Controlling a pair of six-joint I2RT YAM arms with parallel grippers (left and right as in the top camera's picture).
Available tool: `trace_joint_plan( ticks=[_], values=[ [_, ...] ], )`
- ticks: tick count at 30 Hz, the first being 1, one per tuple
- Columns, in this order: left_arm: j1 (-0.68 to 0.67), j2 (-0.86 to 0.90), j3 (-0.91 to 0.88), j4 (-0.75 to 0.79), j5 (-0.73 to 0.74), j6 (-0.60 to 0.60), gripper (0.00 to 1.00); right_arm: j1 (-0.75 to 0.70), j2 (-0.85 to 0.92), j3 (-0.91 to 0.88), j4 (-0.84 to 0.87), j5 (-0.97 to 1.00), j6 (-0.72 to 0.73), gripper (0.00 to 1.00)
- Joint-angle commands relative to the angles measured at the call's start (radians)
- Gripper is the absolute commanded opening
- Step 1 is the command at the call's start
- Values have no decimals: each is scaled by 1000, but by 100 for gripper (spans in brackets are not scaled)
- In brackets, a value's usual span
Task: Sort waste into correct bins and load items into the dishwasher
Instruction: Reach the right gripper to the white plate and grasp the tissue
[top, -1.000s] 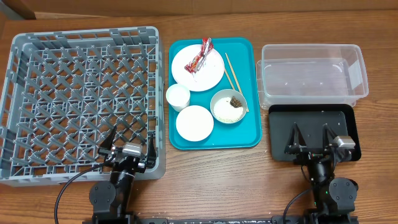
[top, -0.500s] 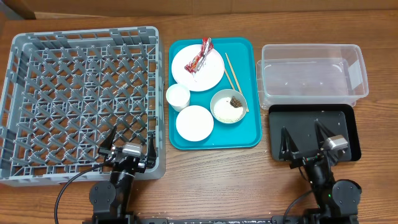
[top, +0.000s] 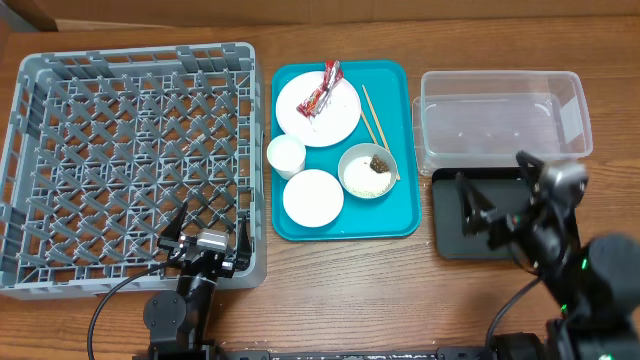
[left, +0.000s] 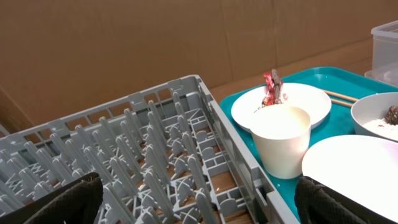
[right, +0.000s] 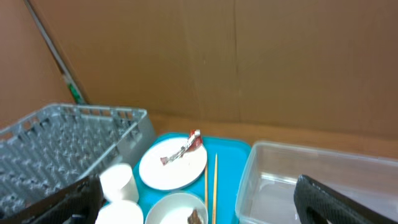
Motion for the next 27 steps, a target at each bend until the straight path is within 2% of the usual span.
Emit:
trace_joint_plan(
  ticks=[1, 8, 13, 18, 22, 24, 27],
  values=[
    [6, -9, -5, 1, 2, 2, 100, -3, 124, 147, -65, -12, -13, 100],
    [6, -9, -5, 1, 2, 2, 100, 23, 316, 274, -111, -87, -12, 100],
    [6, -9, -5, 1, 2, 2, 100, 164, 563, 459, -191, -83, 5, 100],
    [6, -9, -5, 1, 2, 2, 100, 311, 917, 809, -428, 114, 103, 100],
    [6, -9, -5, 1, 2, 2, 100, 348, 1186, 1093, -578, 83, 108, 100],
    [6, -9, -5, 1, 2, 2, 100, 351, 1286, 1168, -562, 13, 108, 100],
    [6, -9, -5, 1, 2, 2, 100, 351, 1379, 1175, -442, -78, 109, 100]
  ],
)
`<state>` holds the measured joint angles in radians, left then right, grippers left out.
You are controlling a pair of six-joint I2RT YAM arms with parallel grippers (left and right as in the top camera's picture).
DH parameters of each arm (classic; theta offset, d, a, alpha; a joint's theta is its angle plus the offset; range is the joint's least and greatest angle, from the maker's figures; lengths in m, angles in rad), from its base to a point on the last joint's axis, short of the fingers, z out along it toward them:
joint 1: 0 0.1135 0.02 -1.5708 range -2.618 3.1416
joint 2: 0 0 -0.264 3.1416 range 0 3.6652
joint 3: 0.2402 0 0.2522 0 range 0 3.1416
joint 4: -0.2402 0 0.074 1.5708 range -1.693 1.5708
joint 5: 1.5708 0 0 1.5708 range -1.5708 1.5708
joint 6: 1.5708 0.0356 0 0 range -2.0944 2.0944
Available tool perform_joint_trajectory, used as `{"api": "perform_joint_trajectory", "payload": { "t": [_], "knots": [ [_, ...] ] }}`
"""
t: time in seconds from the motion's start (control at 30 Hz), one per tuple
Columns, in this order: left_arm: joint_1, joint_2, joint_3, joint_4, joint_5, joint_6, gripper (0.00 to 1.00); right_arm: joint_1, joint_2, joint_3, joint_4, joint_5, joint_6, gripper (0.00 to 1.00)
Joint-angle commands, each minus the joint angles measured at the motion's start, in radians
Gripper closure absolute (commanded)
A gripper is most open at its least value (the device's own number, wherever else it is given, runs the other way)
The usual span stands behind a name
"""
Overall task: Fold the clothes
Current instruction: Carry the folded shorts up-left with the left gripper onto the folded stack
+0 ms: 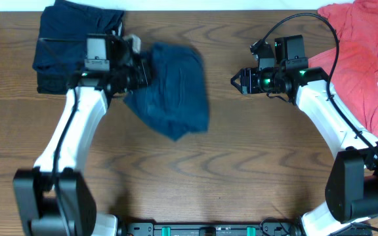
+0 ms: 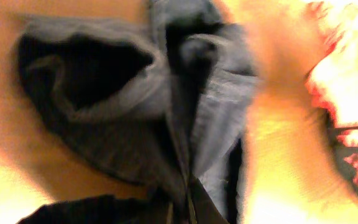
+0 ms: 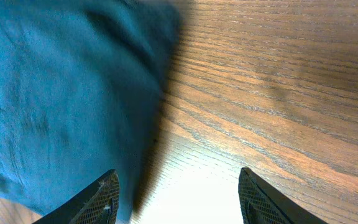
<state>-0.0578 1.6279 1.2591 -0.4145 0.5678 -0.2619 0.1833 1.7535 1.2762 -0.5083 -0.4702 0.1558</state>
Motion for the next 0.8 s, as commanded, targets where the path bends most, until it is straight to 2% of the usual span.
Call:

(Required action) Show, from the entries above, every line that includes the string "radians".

(Output for this task)
- Joint-angle commands relative to the angles measured at the call's start (radians)
`<state>` holds the measured joint angles in radians, left then right, grippers left out.
Joint-angle commands, each minus the joint angles measured at the motion's start, in radians

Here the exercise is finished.